## EXERCISE
From the top of the records below down to the line containing "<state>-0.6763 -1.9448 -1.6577", reproduce every line exactly.

## DATA TO EXAMINE

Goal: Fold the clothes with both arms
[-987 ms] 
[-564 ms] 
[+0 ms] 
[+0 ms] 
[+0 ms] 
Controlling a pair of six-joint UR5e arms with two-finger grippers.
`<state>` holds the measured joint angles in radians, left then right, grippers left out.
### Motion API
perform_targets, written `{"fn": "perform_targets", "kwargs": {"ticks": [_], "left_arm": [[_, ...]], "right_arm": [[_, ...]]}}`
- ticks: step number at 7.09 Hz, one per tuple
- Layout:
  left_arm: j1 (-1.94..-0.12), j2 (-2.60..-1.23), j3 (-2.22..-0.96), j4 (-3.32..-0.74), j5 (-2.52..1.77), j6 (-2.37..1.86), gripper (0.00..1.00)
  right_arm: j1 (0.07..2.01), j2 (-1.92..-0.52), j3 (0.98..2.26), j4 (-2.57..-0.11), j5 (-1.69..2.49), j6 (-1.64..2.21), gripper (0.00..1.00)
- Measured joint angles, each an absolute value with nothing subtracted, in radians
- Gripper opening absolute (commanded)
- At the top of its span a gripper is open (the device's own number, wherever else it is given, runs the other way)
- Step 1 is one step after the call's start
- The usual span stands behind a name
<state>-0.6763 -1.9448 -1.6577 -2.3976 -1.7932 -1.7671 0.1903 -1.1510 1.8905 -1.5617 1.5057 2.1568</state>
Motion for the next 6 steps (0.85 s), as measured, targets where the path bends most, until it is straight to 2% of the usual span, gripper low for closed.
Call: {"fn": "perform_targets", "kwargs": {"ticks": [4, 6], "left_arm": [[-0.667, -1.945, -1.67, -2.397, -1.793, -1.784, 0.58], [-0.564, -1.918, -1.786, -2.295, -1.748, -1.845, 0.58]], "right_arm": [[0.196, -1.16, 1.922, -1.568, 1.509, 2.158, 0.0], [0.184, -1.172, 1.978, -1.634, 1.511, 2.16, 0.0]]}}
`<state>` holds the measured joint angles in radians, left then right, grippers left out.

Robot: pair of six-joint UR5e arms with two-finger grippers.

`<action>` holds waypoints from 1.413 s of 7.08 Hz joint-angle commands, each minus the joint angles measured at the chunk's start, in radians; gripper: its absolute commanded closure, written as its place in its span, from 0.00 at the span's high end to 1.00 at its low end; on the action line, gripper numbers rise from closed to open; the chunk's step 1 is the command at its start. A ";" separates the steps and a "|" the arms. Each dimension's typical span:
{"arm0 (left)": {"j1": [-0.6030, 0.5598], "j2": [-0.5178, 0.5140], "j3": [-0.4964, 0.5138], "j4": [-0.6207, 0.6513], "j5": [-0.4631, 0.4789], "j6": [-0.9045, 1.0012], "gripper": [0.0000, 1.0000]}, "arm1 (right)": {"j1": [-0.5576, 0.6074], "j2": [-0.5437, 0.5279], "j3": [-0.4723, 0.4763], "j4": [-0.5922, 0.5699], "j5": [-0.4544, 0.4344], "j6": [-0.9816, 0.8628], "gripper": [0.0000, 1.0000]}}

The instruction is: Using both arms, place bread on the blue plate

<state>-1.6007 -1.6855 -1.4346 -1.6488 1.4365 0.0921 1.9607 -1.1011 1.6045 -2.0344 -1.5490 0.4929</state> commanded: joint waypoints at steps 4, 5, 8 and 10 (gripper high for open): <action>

## RESPONSE TO THE TASK
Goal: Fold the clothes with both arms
[-987 ms] 
[-564 ms] 
[+0 ms] 
[+0 ms] 
[+0 ms] 
Controlling a pair of six-joint UR5e arms with two-finger grippers.
`<state>` holds the measured joint angles in radians, left then right, grippers left out.
### Motion API
perform_targets, written `{"fn": "perform_targets", "kwargs": {"ticks": [_], "left_arm": [[_, ...]], "right_arm": [[_, ...]]}}`
- ticks: step number at 7.09 Hz, one per tuple
- Layout:
  left_arm: j1 (-1.94..-0.12), j2 (-2.60..-1.23), j3 (-2.22..-0.96), j4 (-3.32..-0.74), j5 (-2.52..1.77), j6 (-2.37..1.86), gripper (0.00..1.00)
  right_arm: j1 (0.07..2.01), j2 (-1.92..-0.52), j3 (0.98..2.26), j4 (-2.57..-0.11), j5 (-1.69..2.49), j6 (-1.64..2.21), gripper (0.00..1.00)
- Measured joint angles, each an absolute value with nothing subtracted, in radians
- Gripper opening absolute (commanded)
- At the top of its span a gripper is open (the device's own number, wherever else it is given, runs the other way)
- Step 1 is one step after the call's start
- The usual span stands behind a name
<state>-0.6763 -1.9448 -1.6577 -2.3976 -1.7932 -1.7671 0.1903 -1.1510 1.8905 -1.5617 1.5057 2.1568</state>

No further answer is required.